On March 29, 2021, global biopharmaceutical company Bristol Myers Squibb (“BMS”) shared that its type II variation application for Opdivo (nivolumab) was validated by the European Medicines Agency (EMA). Overall, the application centered around Opdivo for the use in patients with high-risk muscle-invasive urothelial carcinoma who have undergone surgery to remove part or all of the cancer. Now, the review process for Opdivo can officially begin.
Type II Variation Application: Urothelial Carcinoma
According to the EMA, a type II variation application is:
A major change to a marketing authorisation that may have a significant impact on the quality, safety or efficacy of a medicine, but does not involve a change to the active substance, its strength or the route of administration. Type II variations require a formal approval.

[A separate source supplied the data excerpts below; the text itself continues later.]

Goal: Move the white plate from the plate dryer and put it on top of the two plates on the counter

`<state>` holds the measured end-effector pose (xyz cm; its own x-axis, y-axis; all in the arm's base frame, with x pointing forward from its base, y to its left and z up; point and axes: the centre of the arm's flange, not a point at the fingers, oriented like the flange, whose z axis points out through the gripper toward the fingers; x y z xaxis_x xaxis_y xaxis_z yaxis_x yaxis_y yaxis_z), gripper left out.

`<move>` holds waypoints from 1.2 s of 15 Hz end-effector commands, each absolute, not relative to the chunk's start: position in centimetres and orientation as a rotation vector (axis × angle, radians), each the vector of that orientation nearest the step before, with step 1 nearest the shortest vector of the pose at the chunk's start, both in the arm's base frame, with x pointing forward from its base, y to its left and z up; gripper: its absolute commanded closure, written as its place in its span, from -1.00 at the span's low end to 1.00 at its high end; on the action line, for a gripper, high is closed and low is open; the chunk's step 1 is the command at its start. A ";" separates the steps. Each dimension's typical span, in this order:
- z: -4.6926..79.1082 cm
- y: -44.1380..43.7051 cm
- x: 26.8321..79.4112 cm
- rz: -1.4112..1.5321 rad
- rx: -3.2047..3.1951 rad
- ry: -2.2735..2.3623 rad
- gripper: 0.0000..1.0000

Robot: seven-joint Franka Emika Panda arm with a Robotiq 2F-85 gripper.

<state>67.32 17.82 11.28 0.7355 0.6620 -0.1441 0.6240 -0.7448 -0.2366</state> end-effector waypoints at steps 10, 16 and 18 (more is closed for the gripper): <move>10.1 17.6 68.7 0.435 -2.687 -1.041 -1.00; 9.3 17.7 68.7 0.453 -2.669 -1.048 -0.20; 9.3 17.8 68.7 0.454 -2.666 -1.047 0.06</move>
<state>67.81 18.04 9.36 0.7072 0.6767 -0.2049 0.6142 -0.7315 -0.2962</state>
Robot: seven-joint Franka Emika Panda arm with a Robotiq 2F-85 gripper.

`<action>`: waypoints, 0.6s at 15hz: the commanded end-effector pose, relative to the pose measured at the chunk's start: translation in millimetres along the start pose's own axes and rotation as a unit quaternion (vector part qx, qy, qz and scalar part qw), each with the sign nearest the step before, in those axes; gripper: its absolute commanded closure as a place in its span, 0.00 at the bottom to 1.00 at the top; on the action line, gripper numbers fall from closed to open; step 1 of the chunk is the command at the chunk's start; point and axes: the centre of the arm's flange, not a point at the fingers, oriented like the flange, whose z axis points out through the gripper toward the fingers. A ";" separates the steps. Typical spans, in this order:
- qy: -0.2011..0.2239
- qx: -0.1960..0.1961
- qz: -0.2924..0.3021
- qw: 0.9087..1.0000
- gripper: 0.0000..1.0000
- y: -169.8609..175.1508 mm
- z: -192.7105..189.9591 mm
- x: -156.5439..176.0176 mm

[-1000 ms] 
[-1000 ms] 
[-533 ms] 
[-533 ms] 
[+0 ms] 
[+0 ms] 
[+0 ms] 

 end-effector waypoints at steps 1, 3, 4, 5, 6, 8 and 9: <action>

In this case, the application approval hinged on data from the Phase 3 CheckMate -274 clinical trial. 709 patients enrolled. During the trial, patients received either a placebo or 240mg Opdivo every 2 weeks for up to a 1-year period. Ultimately, Opdivo was found to be relatively safe and well-tolerated. It also significantly lowered the chances of the cancer recurring, as well as lowered the mortality risk.
Opdivo Safety Information
Although Opdivo was considered relatively safe and well-tolerated, some adverse reactions did occur. These included:
- Rashes and/or injection site reactions
- Pruritus (intense itching)
- Muscle and joint pain
- Upper respiratory infections
- Nausea and vomiting
- Diarrhea or constipation
- Appetite loss and/or unintended weight loss
- Cough and/or shortness of breath
- Abdominal pain
- Lip and mouth inflammation
Opdivo should not be used if you are pregnant or plan to become pregnant. It also may cause severe issues in patients who have previously been treated with allogeneic hematopoietic stem cell transplants (HSCT). Outside of the above, Opdivo may cause immune-mediated responses, such as pneumonitis, colitis, hepatitis, nephritis, and adrenal insufficiency, among others. In some cases, this was fatal for patients.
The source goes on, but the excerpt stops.